* [Work to complete] Beginning with the line that includes "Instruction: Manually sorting", return every remaining line of the material exactly as it reads, but not the pictures.

[Opening Data section]

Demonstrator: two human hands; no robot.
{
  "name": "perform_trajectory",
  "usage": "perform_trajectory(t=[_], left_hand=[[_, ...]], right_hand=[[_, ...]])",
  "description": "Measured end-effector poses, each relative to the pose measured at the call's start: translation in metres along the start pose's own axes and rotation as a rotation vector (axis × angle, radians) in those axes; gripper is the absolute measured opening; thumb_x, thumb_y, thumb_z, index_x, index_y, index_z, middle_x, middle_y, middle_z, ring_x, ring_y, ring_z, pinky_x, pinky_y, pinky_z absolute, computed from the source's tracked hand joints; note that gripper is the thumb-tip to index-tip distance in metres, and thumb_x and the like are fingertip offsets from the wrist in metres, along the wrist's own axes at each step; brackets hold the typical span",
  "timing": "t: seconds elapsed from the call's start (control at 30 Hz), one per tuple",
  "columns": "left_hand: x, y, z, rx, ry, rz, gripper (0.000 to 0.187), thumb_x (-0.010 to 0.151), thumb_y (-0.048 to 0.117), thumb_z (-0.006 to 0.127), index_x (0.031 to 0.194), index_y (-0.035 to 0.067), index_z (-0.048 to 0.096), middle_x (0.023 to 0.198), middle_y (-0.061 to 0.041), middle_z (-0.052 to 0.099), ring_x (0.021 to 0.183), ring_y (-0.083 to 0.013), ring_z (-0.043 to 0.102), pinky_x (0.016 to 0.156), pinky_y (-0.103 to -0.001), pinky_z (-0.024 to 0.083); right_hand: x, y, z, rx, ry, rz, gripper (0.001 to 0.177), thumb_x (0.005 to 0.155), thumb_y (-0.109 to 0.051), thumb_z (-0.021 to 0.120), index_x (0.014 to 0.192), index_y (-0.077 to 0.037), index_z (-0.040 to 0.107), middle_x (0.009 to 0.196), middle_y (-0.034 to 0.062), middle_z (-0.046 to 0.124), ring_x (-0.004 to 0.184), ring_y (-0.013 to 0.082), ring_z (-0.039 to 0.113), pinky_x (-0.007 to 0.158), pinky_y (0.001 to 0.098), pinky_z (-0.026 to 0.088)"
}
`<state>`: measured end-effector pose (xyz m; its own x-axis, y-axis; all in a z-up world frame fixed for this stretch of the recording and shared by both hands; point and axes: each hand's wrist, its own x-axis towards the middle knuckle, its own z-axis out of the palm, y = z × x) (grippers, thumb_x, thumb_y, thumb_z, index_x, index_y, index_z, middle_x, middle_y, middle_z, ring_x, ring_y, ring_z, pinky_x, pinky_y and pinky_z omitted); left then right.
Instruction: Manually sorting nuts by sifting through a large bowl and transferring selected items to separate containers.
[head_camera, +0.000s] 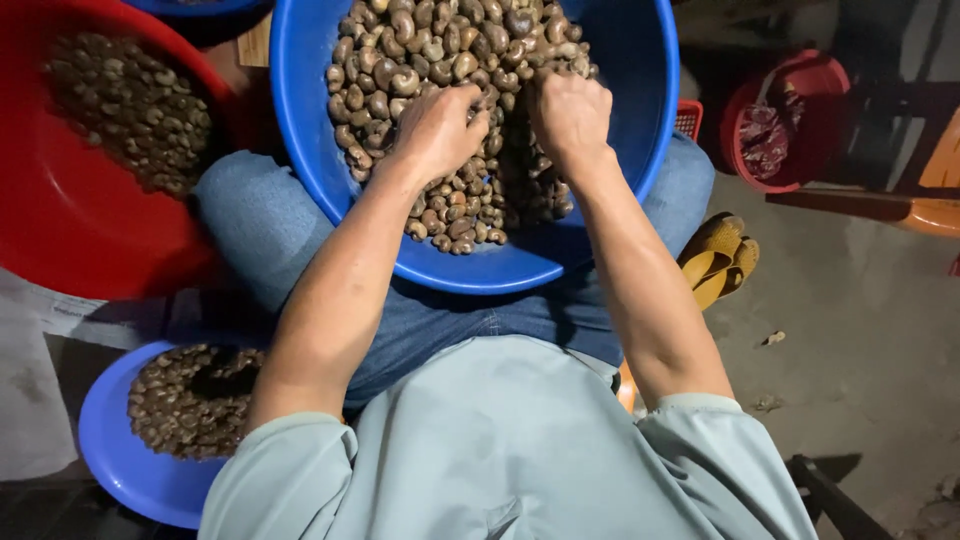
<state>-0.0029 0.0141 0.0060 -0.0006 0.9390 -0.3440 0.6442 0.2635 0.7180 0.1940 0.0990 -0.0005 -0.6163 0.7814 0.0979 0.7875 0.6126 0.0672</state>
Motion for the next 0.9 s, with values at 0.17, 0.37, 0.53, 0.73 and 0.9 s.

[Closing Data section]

* [Result of the exercise]
Instruction: Manually sorting nuts by sifting through a large bowl and transferring selected items to separate containers.
[head_camera, +0.000s] 
<state>-0.0029 0.0141 0.0060 -0.0006 0.9390 -0.3440 0.6442 0.2635 0.7180 0.1940 0.0990 -0.0005 -0.6163 0.7814 0.0979 0.7875 0.6126 0.0672</state>
Motion for the next 0.9 s, with values at 0.17, 0.37, 0.53, 0.73 and 0.9 s.

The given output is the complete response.